═══ RECORDED INFORMATION
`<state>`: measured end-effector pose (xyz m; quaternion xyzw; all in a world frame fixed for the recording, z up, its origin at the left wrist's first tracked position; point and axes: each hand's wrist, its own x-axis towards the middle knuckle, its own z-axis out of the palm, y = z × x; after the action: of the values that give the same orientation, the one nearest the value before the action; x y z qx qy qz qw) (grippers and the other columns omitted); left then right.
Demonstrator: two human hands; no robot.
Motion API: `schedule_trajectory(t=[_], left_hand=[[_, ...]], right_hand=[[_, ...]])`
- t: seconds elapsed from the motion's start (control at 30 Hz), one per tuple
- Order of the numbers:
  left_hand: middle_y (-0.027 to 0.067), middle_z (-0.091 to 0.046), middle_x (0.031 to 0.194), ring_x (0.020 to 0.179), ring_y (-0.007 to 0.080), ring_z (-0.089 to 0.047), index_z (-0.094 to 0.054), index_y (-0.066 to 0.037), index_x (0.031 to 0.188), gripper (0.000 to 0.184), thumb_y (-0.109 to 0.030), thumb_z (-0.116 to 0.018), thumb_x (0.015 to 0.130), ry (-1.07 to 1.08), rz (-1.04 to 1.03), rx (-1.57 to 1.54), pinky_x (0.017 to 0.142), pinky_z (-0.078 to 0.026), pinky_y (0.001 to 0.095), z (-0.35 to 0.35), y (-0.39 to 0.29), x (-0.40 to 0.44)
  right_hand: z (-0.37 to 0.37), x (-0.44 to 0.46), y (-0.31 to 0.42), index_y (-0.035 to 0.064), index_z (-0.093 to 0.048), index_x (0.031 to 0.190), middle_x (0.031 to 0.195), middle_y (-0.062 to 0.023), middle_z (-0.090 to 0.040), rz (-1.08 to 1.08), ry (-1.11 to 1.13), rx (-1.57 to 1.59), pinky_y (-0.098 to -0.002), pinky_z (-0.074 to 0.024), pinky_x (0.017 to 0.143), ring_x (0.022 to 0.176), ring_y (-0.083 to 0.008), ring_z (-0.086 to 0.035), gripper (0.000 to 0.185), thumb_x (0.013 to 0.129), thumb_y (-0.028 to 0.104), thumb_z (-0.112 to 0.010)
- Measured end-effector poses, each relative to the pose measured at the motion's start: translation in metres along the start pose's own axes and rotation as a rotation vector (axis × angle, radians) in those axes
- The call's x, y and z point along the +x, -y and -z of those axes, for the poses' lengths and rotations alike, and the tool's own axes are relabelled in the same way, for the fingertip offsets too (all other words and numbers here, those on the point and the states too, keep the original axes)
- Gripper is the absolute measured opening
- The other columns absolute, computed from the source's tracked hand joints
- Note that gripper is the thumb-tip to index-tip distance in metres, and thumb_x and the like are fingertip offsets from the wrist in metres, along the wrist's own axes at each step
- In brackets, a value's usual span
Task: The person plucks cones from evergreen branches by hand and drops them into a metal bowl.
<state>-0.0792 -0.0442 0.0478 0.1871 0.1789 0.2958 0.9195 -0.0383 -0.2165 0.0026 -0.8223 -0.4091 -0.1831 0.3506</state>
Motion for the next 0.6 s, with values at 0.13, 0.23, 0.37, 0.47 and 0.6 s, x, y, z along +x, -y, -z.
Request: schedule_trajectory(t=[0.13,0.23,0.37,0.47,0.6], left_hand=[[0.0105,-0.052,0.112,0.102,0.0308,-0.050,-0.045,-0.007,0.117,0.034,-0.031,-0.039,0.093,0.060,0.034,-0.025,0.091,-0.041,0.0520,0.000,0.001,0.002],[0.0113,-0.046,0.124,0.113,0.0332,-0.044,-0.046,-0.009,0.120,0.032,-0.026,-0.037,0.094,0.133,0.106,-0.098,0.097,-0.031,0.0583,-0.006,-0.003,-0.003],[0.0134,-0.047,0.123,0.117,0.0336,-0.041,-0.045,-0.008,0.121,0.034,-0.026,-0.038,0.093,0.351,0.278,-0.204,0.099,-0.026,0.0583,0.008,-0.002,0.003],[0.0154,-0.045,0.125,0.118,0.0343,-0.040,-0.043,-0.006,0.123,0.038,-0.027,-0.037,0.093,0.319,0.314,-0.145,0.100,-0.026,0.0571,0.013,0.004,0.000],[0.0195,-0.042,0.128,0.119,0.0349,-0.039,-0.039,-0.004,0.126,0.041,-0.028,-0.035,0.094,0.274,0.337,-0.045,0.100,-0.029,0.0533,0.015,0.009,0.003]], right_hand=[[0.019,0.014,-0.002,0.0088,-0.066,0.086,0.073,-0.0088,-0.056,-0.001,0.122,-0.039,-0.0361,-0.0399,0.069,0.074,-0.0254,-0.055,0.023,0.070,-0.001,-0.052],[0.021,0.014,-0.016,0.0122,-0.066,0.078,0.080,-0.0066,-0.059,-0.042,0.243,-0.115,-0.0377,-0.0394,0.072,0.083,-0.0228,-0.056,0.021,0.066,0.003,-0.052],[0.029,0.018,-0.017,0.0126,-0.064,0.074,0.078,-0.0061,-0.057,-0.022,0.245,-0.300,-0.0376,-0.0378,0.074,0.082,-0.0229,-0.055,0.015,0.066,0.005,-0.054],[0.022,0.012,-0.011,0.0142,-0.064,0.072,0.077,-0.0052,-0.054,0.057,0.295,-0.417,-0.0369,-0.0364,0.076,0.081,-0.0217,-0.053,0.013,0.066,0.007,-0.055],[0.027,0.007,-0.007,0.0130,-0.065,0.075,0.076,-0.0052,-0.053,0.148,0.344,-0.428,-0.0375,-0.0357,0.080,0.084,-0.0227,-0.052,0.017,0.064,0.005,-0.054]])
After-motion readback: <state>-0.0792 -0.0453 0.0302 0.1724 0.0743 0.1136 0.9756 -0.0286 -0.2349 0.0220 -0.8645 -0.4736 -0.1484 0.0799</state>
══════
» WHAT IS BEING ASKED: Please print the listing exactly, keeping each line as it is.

» WRITTEN RESPONSE:
`<state>`: measured end-effector pose (xyz m; quaternion xyzw; all in a world frame fixed for the recording, z up, its origin at the left wrist's first tracked position; point and axes: each hand's wrist, its own x-axis towards the middle knuckle, its own z-axis out of the palm, y = z × x; after the action: of the values that give the same orientation, the one nearest the value before the action; x y z qx qy qz qw) (grippers and the other columns omitted); left then right.
Demonstrator: two human hands; no robot.
Motion API: `schedule_trajectory(t=[_], left_hand=[[_, ...]], right_hand=[[_, ...]])`
- t: seconds elapsed from the motion's start (control at 30 Hz), one per tuple
- Order of the numbers:
  left_hand: middle_y (-0.027 to 0.067), middle_z (-0.091 to 0.046), middle_x (0.031 to 0.194), ring_x (0.020 to 0.179), ring_y (-0.007 to 0.080), ring_z (-0.089 to 0.047), index_z (-0.094 to 0.054), index_y (-0.066 to 0.037), index_x (0.031 to 0.188), gripper (0.000 to 0.184), thumb_y (-0.109 to 0.030), thumb_z (-0.116 to 0.018), thumb_x (0.015 to 0.130), ry (-1.07 to 1.08), rz (-1.04 to 1.03), rx (-1.57 to 1.54), pinky_x (0.017 to 0.142), pinky_z (-0.078 to 0.026), pinky_y (0.001 to 0.095), z (-0.35 to 0.35), y (-0.39 to 0.29), x (-0.40 to 0.44)
  right_hand: z (-0.37 to 0.37), x (-0.44 to 0.46), y (-0.31 to 0.42), index_y (-0.035 to 0.064), index_z (-0.093 to 0.048), index_x (0.031 to 0.190), middle_x (0.031 to 0.195), middle_y (-0.062 to 0.023), middle_z (-0.090 to 0.040), rz (-1.08 to 1.08), ry (-1.11 to 1.13), rx (-1.57 to 1.59), pinky_y (-0.098 to -0.002), pinky_z (-0.074 to 0.024), pinky_x (0.017 to 0.143), ring_x (0.022 to 0.176), ring_y (-0.083 to 0.008), ring_z (-0.086 to 0.035), gripper (0.000 to 0.185), thumb_x (0.013 to 0.129), thumb_y (-0.028 to 0.104), thumb_z (-0.112 to 0.010)
- Measured end-effector poses, each relative to the pose measured at the motion's start: translation in metres along the start pose's own axes and rotation as a rotation vector (axis × angle, radians) in those axes
- The call's x, y and z point along the +x, -y and -z of those axes, for the poses' lengths and rotations alike, and the tool's own axes are relabelled in the same way, for the fingertip offsets too (all other words and numbers here, those on the point and the states too, keep the original axes)
- Gripper is the absolute measured opening
- The other columns absolute, computed from the source's tracked hand joints
- Note that gripper is the thumb-tip to index-tip distance in metres, and thumb_x and the like are fingertip offsets from the wrist in metres, along the wrist's own axes at each step
- In brackets, a value's usual span
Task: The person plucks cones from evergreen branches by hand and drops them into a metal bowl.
<state>-0.0792 -0.0442 0.0478 0.1871 0.1789 0.2958 0.9195 -0.0383 -0.2165 0.0026 -0.8223 -0.4091 -0.1831 0.3506</state>
Motion for the next 0.6 s, with values at 0.13, 0.23, 0.37, 0.47 and 0.6 s, x, y, z along +x, -y, -z.
Request: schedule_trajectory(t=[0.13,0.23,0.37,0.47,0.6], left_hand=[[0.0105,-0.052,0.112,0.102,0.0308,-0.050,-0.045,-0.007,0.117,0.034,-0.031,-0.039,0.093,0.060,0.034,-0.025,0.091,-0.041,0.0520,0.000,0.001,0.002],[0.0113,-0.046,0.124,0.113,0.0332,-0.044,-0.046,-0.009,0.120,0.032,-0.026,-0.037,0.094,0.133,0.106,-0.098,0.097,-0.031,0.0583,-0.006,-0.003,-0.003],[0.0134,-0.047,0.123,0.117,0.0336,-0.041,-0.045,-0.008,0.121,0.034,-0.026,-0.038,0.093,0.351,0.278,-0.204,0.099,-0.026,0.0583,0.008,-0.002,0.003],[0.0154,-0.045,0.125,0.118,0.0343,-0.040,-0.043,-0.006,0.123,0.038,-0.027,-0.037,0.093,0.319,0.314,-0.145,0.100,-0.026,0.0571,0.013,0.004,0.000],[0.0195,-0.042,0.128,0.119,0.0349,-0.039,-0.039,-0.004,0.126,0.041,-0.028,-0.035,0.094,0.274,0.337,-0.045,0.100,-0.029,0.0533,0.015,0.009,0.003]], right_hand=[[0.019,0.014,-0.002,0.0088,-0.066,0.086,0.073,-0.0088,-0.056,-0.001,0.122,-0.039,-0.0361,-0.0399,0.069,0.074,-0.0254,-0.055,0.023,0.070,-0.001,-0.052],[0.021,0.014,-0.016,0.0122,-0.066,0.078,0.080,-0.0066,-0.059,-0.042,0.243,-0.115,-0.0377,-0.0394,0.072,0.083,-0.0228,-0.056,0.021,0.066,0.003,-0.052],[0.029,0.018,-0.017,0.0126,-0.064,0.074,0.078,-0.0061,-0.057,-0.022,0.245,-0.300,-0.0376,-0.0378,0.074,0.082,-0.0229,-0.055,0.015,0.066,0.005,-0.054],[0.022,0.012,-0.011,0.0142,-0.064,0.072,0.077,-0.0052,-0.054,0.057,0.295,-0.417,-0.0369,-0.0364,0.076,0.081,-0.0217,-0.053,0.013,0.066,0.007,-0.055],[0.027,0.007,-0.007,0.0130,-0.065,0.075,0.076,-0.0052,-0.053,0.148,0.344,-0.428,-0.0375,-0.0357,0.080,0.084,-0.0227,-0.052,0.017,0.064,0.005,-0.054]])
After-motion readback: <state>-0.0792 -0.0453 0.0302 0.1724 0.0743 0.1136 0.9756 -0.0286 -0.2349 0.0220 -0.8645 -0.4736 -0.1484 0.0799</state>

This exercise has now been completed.